In Iruña de Oca (12 km from Vitoria), there’s a mystical place where visitors can lose themselves in nature and history.
There are few more magical places to enjoy nature than at the magnificent Santa Catalina Botanical Garden. Visitors can discover thousands of flowers and a thousand different plants from the five continents – including 400 native species – on 32,000 square metres of lush parkland. Primroses, crocuses, mimosas, daffodils and orchids create a riot of blazing yellows, pristine whites, alarming purples and sizzling reds.
Santa Catalina is a living, changing landscape so every day in the garden is different. Young visitors will particularly enjoy the Santa Catalina comic and dramatized guided tours of the gardens featuring a series of historical characters.

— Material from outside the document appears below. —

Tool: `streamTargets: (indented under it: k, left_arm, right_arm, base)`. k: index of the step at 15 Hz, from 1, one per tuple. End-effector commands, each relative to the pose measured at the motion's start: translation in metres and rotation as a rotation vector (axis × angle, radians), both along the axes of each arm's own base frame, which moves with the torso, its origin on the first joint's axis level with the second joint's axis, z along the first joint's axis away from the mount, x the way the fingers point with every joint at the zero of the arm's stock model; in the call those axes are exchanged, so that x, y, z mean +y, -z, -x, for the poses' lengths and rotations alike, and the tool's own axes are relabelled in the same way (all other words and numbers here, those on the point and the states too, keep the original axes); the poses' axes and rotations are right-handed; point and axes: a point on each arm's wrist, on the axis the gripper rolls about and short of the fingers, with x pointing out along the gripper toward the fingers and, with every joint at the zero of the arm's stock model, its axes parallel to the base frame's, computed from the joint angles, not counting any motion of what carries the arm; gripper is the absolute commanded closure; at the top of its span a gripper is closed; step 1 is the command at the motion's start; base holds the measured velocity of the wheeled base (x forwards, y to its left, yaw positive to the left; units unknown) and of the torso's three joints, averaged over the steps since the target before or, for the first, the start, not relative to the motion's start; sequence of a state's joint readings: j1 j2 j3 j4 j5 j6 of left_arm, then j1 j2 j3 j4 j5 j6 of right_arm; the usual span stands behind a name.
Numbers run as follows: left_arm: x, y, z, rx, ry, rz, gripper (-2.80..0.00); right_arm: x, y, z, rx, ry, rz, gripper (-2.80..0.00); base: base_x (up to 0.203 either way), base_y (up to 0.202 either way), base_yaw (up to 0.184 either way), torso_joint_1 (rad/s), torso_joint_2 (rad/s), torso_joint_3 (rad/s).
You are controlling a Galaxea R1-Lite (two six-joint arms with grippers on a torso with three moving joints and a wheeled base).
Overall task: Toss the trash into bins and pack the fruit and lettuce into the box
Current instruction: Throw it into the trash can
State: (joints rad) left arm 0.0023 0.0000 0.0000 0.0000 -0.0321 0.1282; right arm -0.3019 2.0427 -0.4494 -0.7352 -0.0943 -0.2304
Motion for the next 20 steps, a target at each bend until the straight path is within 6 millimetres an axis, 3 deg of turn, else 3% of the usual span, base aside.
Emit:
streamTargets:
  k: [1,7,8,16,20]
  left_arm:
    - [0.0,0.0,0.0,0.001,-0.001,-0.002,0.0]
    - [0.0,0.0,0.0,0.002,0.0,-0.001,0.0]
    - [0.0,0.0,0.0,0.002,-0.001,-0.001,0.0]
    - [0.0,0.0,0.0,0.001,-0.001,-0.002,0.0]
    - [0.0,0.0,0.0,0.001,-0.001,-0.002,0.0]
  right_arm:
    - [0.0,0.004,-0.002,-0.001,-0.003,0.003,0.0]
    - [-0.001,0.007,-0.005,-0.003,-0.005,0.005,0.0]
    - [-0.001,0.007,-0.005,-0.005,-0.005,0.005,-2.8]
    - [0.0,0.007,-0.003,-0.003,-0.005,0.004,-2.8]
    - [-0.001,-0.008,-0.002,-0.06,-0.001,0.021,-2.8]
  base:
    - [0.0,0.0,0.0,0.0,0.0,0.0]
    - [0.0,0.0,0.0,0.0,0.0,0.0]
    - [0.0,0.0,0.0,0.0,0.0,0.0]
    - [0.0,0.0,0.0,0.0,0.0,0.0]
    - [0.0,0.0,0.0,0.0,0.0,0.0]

Apart from the garden’s wonderful range of plants, it also boasts a series of unique features, such as the over one hundred chasms and potholes in the Badaia mountain range and the hundred-year-old holm oak forests.

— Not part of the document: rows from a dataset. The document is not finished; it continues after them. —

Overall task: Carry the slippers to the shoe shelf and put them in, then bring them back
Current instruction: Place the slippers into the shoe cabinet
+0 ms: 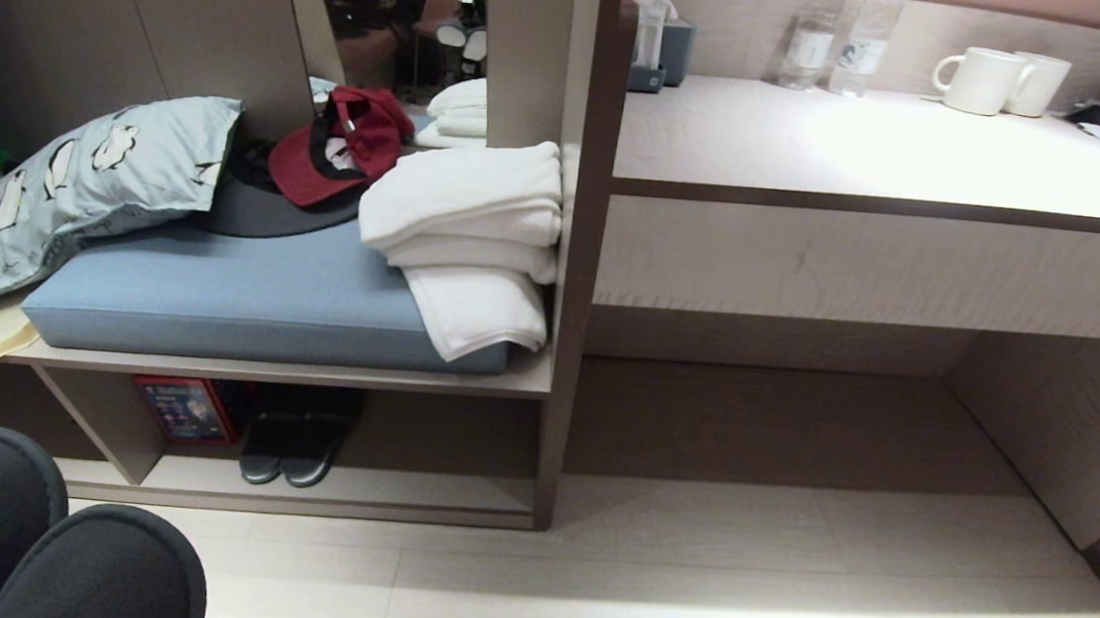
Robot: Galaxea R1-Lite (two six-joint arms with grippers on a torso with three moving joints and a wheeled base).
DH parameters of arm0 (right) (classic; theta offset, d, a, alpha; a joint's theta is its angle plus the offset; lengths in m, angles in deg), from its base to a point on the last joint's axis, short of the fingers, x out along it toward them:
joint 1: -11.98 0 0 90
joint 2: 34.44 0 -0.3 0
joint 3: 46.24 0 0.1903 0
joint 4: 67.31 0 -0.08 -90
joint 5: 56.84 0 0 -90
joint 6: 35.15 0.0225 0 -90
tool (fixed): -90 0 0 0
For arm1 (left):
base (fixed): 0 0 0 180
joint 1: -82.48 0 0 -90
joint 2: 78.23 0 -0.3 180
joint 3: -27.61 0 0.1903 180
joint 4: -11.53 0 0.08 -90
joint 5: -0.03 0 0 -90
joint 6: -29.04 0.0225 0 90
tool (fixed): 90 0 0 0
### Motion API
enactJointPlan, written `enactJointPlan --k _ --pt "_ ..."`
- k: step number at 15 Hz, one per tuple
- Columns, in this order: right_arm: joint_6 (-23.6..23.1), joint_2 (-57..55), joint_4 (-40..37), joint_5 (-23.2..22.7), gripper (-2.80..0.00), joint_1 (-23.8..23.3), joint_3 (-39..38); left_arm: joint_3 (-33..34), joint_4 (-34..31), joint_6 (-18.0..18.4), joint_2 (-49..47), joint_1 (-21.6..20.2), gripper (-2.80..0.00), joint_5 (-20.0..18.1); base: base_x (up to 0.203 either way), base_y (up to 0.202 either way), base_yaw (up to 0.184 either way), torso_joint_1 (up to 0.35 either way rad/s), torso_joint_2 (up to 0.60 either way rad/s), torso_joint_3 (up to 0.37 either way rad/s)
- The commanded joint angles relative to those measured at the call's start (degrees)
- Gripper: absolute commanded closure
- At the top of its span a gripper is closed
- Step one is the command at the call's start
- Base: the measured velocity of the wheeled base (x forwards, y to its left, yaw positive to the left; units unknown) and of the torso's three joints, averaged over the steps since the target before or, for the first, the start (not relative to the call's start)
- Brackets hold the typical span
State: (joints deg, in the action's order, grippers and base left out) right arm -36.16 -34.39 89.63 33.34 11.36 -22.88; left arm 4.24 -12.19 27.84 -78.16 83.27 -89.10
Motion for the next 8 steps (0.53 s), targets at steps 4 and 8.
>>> enactJointPlan --k 4,8 --pt "-0.04 2.24 0.02 -0.01 0.00 0.01 -2.29 0.00 0.00 0.05 0.01 0.00 0.00 0.10 0.000 0.000 0.000 0.003 0.00 -0.133" --pt "-0.04 2.24 0.05 -0.01 0.00 0.01 -2.29 0.00 0.00 0.05 0.01 0.00 0.00 0.10 0.000 0.000 0.000 0.002 0.00 -0.192"
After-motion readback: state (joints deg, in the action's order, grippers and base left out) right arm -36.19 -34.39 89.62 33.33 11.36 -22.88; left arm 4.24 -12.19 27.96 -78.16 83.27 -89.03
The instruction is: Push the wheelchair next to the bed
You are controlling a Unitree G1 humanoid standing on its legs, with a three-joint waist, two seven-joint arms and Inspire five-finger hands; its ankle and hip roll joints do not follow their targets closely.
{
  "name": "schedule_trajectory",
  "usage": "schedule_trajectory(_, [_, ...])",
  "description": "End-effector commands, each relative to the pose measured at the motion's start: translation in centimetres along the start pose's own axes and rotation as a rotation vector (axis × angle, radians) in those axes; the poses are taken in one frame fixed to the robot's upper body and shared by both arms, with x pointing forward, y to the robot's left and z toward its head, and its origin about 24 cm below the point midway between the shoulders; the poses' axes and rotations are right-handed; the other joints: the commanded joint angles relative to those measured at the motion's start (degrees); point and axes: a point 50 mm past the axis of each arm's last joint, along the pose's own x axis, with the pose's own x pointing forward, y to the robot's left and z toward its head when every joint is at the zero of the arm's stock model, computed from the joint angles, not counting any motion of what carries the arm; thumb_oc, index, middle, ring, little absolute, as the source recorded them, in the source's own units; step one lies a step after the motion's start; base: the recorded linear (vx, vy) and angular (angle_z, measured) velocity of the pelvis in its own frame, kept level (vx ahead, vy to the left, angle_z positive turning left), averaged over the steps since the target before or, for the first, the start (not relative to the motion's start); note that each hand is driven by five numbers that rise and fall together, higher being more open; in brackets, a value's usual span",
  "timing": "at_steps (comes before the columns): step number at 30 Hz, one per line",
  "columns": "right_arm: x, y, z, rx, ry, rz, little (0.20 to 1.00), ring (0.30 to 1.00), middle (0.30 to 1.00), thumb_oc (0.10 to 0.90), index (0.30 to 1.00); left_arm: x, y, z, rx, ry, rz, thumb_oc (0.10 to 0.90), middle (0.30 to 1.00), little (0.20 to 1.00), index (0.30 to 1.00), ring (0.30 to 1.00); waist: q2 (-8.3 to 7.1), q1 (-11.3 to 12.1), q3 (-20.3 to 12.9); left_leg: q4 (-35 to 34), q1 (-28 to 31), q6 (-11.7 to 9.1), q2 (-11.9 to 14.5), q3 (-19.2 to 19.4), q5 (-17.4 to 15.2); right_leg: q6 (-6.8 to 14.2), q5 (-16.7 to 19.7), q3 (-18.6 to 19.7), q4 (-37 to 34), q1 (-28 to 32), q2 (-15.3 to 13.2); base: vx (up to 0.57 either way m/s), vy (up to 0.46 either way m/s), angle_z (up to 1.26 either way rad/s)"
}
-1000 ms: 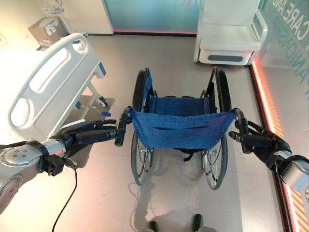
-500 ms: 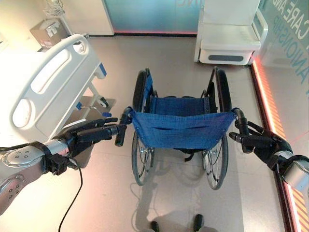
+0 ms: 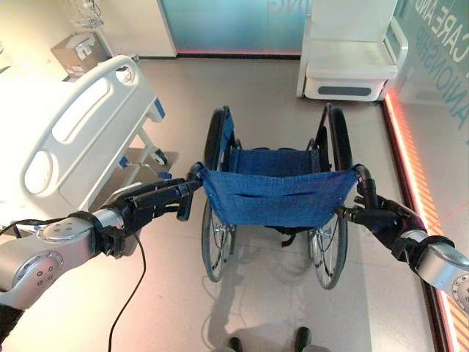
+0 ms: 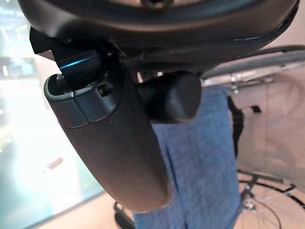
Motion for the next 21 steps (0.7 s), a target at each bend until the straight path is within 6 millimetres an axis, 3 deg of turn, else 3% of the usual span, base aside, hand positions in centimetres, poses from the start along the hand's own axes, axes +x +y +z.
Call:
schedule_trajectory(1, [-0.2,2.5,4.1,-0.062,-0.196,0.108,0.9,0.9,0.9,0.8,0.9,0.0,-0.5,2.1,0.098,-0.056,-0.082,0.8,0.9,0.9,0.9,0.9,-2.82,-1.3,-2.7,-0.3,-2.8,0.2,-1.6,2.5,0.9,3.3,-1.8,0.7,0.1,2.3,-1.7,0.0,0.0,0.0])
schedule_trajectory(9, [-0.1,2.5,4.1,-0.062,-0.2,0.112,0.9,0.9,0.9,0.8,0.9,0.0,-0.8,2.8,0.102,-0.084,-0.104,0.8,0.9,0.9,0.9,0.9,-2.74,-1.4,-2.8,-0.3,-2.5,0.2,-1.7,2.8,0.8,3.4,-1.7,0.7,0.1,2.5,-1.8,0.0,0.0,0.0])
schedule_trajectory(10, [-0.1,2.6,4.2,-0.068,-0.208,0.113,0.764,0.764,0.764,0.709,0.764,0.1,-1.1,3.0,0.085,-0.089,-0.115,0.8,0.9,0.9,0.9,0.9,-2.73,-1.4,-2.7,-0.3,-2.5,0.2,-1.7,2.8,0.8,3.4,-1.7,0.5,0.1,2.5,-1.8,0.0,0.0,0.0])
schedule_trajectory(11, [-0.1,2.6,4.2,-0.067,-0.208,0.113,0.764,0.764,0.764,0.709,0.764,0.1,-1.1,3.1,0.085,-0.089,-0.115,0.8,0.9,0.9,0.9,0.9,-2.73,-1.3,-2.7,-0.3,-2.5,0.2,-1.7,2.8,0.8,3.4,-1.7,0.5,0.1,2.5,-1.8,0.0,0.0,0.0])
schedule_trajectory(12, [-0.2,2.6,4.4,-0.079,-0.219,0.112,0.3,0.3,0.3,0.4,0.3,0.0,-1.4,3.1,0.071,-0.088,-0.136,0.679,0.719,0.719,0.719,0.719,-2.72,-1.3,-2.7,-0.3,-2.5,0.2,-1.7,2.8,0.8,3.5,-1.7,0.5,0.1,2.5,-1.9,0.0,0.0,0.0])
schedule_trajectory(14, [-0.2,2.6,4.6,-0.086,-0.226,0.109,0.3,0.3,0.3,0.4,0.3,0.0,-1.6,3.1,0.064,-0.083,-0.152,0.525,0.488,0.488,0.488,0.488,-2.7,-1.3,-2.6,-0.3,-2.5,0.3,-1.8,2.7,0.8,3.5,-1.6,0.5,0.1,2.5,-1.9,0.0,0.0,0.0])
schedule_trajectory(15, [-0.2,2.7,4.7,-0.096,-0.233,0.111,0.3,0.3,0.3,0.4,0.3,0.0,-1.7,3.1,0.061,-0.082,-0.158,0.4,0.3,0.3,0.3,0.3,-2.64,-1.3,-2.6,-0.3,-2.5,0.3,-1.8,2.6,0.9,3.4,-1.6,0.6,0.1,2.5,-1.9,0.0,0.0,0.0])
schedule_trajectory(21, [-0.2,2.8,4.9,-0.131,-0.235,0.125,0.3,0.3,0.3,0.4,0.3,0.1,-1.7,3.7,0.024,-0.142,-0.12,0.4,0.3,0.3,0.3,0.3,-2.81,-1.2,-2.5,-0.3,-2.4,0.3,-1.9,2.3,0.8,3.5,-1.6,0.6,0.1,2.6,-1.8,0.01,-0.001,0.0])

One of the garden’s highlights is the view from the top of the old church bell tower which is accessed by climbing a spiral staircase. One look at the Alava plains is enough to understand why history stopped there, as if unwilling to leave. Eventually, when the time came, the beauty of the holy ruins remained.
Originally a 13th-14th-century fortress, the complex was later used as a convent by the Hieronymite and Augustinian orders, before becoming privately owned and falling victim to fire in 1836, during the Carlist Wars.

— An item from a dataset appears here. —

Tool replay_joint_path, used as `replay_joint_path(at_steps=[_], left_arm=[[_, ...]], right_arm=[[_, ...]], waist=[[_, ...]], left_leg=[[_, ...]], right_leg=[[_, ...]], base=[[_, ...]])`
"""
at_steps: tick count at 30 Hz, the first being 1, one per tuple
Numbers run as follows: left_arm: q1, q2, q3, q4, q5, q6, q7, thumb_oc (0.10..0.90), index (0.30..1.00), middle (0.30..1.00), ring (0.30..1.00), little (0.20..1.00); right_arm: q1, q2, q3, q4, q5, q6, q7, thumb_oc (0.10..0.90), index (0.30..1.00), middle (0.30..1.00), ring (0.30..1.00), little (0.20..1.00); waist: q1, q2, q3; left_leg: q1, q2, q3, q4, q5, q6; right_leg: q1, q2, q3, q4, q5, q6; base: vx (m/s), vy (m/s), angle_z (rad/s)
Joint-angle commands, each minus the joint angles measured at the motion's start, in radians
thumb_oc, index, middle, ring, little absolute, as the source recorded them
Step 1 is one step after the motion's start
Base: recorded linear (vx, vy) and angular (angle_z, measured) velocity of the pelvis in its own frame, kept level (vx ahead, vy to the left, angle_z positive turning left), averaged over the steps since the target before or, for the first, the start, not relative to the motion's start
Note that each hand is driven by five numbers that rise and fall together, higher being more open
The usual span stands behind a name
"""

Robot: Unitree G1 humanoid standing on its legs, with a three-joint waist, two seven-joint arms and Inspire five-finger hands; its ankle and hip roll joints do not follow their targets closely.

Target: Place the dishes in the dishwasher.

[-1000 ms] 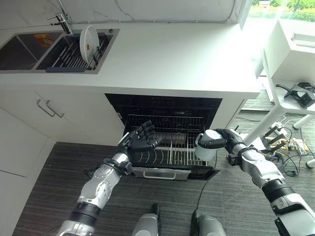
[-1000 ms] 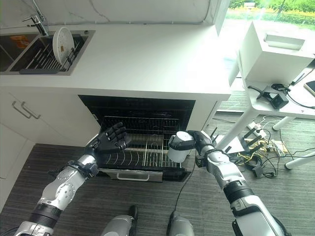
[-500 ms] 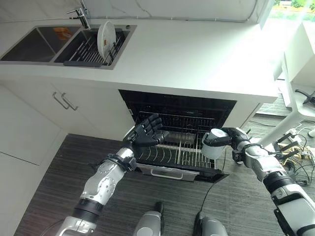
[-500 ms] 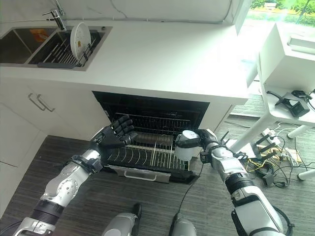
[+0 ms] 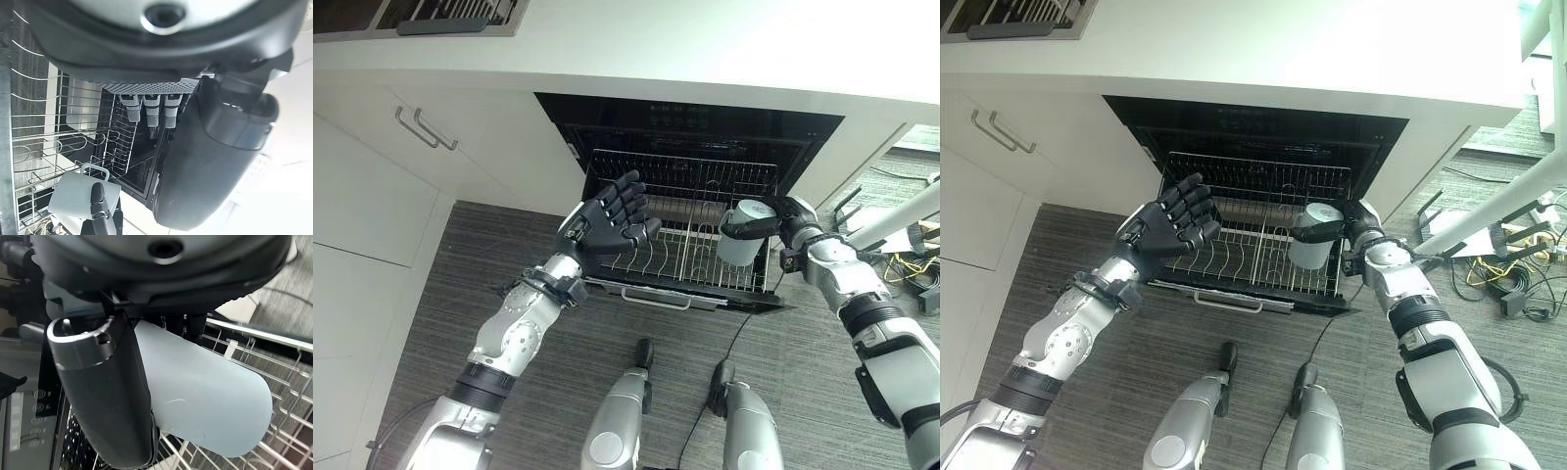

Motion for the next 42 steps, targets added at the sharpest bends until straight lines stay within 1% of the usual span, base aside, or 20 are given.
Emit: replay_joint_path(at_steps=[1,5,8,9,17,18,19,20,23,27,35,42], left_arm=[[-0.089,0.021,0.010,-0.130,-0.053,-0.145,0.004,0.800,0.900,0.900,0.900,0.900],[-0.108,0.025,0.003,-0.135,-0.060,-0.157,0.009,0.800,0.900,0.900,0.900,0.900],[-0.123,0.038,0.005,-0.141,-0.076,-0.167,0.011,0.800,0.900,0.900,0.900,0.900],[-0.125,0.041,0.005,-0.137,-0.080,-0.173,0.008,0.800,0.900,0.900,0.900,0.900],[-0.143,0.046,0.005,-0.139,-0.085,-0.177,0.013,0.800,0.900,0.900,0.900,0.900],[-0.145,0.044,0.002,-0.138,-0.083,-0.178,0.015,0.800,0.900,0.900,0.900,0.900],[-0.146,0.044,0.000,-0.136,-0.085,-0.180,0.016,0.800,0.900,0.900,0.900,0.900],[-0.147,0.048,0.002,-0.135,-0.088,-0.180,0.014,0.800,0.900,0.900,0.900,0.900],[-0.152,0.050,0.005,-0.134,-0.092,-0.180,0.007,0.800,0.900,0.900,0.900,0.900],[-0.155,0.052,0.007,-0.134,-0.088,-0.179,0.001,0.800,0.900,0.900,0.900,0.900],[-0.141,0.054,0.007,-0.139,-0.086,-0.184,-0.008,0.800,0.900,0.900,0.900,0.900],[-0.132,0.050,0.008,-0.147,-0.071,-0.187,-0.010,0.800,0.900,0.900,0.900,0.900]], right_arm=[[-0.154,-0.036,0.044,-0.013,0.026,-0.119,-0.027,0.400,0.300,0.300,0.300,0.300],[-0.193,-0.035,0.051,0.020,0.022,-0.135,-0.032,0.400,0.300,0.300,0.300,0.300],[-0.226,-0.042,0.068,0.034,0.008,-0.137,-0.044,0.400,0.300,0.300,0.300,0.300],[-0.229,-0.043,0.070,0.040,-0.003,-0.143,-0.049,0.400,0.300,0.300,0.300,0.300],[-0.255,-0.047,0.084,0.059,-0.013,-0.138,-0.054,0.400,0.300,0.300,0.300,0.300],[-0.259,-0.045,0.088,0.063,-0.021,-0.136,-0.054,0.467,0.401,0.401,0.401,0.401],[-0.263,-0.045,0.095,0.066,-0.025,-0.134,-0.060,0.587,0.580,0.580,0.580,0.580],[-0.264,-0.045,0.094,0.065,-0.030,-0.130,-0.060,0.800,0.900,0.900,0.900,0.900],[-0.275,-0.040,0.106,0.071,-0.039,-0.126,-0.037,0.800,0.900,0.900,0.900,0.900],[-0.277,-0.046,0.116,0.051,-0.038,-0.133,-0.034,0.800,0.900,0.900,0.900,0.900],[-0.277,-0.048,0.122,-0.023,-0.034,-0.150,-0.055,0.800,0.900,0.900,0.900,0.900],[-0.281,-0.046,0.115,-0.097,-0.030,-0.181,-0.064,0.800,0.900,0.900,0.900,0.900]], waist=[[0.014,-0.012,-0.060],[0.017,-0.007,-0.041],[0.020,-0.005,-0.030],[0.021,-0.005,-0.027],[0.026,-0.012,-0.024],[0.027,-0.012,-0.025],[0.027,-0.012,-0.026],[0.027,-0.013,-0.027],[0.031,-0.014,-0.027],[0.033,-0.017,-0.028],[0.037,-0.024,-0.034],[0.036,-0.029,-0.037]], left_leg=[[-0.014,0.037,0.032,0.080,-0.114,-0.007],[-0.026,0.033,0.034,0.080,-0.119,-0.007],[-0.044,0.031,0.039,0.080,-0.111,-0.007],[-0.041,0.031,0.041,0.080,-0.118,-0.007],[-0.053,0.029,0.051,0.080,-0.119,-0.010],[-0.055,0.030,0.052,0.080,-0.119,-0.010],[-0.056,0.030,0.053,0.080,-0.118,-0.011],[-0.057,0.030,0.053,0.080,-0.118,-0.011],[-0.060,0.028,0.055,0.080,-0.118,-0.011],[-0.067,0.028,0.054,0.080,-0.115,-0.012],[-0.074,0.028,0.050,0.080,-0.113,-0.013],[-0.078,0.027,0.047,0.080,-0.113,-0.011]], right_leg=[[0.025,-0.024,0.051,-0.146,0.093,-0.025],[0.012,-0.022,0.050,-0.146,0.091,-0.025],[-0.007,-0.022,0.048,-0.146,0.100,-0.026],[-0.004,-0.020,0.048,-0.146,0.094,-0.026],[-0.020,-0.021,0.040,-0.146,0.098,-0.025],[-0.022,-0.022,0.039,-0.146,0.099,-0.025],[-0.024,-0.022,0.038,-0.146,0.101,-0.025],[-0.026,-0.021,0.037,-0.146,0.101,-0.025],[-0.030,-0.022,0.033,-0.146,0.103,-0.026],[-0.035,-0.025,0.028,-0.146,0.105,-0.025],[-0.042,-0.024,0.023,-0.146,0.106,-0.025],[-0.046,-0.021,0.023,-0.146,0.107,-0.025]], base=[[-0.07,-0.010,0.00],[-0.05,-0.005,-0.01],[-0.07,0.002,0.00],[-0.04,0.005,-0.03],[-0.04,0.002,-0.01],[-0.04,0.008,-0.02],[-0.04,0.007,-0.01],[-0.04,0.006,-0.01],[-0.05,0.007,-0.01],[-0.04,0.002,0.00],[0.00,-0.001,0.00],[0.00,0.000,0.00]])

After it was abandoned, it became overgrown, remaining derelict for over a century. Eventually, in the mid-1990s, someone realized its potential and stepped in to save it. With government support, a landscape of plants, trees, and flowers was created to shroud the mysterious ruins and forgotten secrets. The Santa Catalina Botanical Garden, which took four years to complete, was finally opened to the public in 2003.
Thanks to the garden’s privileged environment, it is home to dozens of butterfly species that have established colonies there over the last few years. Santa Catalina is committed to butterfly conservation and has created a new area which is devoted to these Lepidopteran insects. The dedicated area includes a range of host plants and information panels about the life cycle of butterflies and the importance of their contribution to our ecosystems.